Hello fellow campers.
For TL;DR see below.
I’ve been working the past week or so on an API that scrapes (more of an API call really) the FCC Forums topic titles and analyzes them for trending keywords. Don’t worry, cleared everything with Quincy before attempting!
Anyway, the basic premise is that it pulls the data for a day or week timespan, counts the keywords frequency (ignoring stop words), and compares the frequency to historic frequencies, using a Z-Score calculation. There are some obvious issues with this at the moment:
- I’ve only been collecting data for roughly a week, so only daily trends are somewhat accurate.
- If the previous day/week span has absolutely 0 mentions of a keyword, this artificially inflates the score to Infinity.

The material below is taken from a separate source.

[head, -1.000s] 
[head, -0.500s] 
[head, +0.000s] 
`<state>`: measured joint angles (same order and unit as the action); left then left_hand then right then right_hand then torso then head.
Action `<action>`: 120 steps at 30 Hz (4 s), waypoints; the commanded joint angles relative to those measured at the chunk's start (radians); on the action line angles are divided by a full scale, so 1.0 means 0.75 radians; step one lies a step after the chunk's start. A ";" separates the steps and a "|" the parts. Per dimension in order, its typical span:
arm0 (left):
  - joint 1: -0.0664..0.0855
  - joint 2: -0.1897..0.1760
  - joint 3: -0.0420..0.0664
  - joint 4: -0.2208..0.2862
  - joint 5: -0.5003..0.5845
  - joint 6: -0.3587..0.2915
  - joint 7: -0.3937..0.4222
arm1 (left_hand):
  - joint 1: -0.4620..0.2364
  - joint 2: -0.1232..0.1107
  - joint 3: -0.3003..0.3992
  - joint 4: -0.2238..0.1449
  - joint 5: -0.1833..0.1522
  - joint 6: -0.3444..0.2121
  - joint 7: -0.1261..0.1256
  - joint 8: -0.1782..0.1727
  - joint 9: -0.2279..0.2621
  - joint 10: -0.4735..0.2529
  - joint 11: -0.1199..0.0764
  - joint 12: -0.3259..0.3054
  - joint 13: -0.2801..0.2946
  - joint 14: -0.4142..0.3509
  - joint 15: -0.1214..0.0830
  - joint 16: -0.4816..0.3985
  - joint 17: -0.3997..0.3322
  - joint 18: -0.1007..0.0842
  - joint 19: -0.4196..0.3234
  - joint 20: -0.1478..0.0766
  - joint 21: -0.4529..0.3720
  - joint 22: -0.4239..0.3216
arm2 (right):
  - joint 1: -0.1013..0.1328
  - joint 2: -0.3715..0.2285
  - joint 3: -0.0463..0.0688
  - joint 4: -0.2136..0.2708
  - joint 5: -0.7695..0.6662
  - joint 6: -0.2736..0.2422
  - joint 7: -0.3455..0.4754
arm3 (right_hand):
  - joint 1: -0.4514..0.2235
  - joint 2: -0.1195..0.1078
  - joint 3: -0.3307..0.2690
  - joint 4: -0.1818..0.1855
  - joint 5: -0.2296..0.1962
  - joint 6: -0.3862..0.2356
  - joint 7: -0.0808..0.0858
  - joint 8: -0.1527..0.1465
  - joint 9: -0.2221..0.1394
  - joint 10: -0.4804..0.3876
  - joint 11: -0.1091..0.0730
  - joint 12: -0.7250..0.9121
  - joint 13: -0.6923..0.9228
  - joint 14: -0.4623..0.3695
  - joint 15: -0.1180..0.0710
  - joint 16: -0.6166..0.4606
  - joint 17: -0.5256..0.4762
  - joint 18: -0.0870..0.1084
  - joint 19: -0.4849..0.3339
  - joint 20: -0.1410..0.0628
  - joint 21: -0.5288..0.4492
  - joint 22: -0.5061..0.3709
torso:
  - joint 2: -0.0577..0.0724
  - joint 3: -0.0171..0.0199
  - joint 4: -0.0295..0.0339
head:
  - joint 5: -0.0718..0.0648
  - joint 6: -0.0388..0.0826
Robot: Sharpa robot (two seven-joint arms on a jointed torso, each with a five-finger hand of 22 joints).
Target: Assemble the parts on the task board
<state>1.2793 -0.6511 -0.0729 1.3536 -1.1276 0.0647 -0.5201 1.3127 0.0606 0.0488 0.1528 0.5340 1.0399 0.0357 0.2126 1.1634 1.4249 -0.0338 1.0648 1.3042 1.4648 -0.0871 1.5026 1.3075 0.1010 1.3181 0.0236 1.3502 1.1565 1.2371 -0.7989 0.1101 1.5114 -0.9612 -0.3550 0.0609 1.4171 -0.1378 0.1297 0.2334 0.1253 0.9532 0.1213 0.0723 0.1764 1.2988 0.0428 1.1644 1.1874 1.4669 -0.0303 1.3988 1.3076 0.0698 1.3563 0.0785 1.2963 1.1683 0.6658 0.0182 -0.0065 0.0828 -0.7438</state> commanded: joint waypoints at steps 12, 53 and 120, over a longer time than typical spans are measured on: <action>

For now I’m ignoring them (unless someone can help me with how to handle).
- Similarly, if a previous day/week span has very few mentions (say 1) and the current period has slightly more (say 2), this will inflate the score, even though that keyword is obviously not that popular.
- Stop word list may need to be increased, as you campers are just too polite! Please showed up as #6 on my first run.
- Longest comparison able is a week in the past. Need to continue to collect data to be more accurate.
Hopefully these issues will even out with time, but if anyone knows stats well, I’d love to work on this with you! Anyway, here is the source code (please ignore the mess as it’s still under construction).
Let me know what you think, and please feel free to shoot suggestions and critiques! I’ll be updating once I make everything live.
TL;DR: Made a program that scrapes forum and analyzes keywords for trending topics. Suggestions welcome.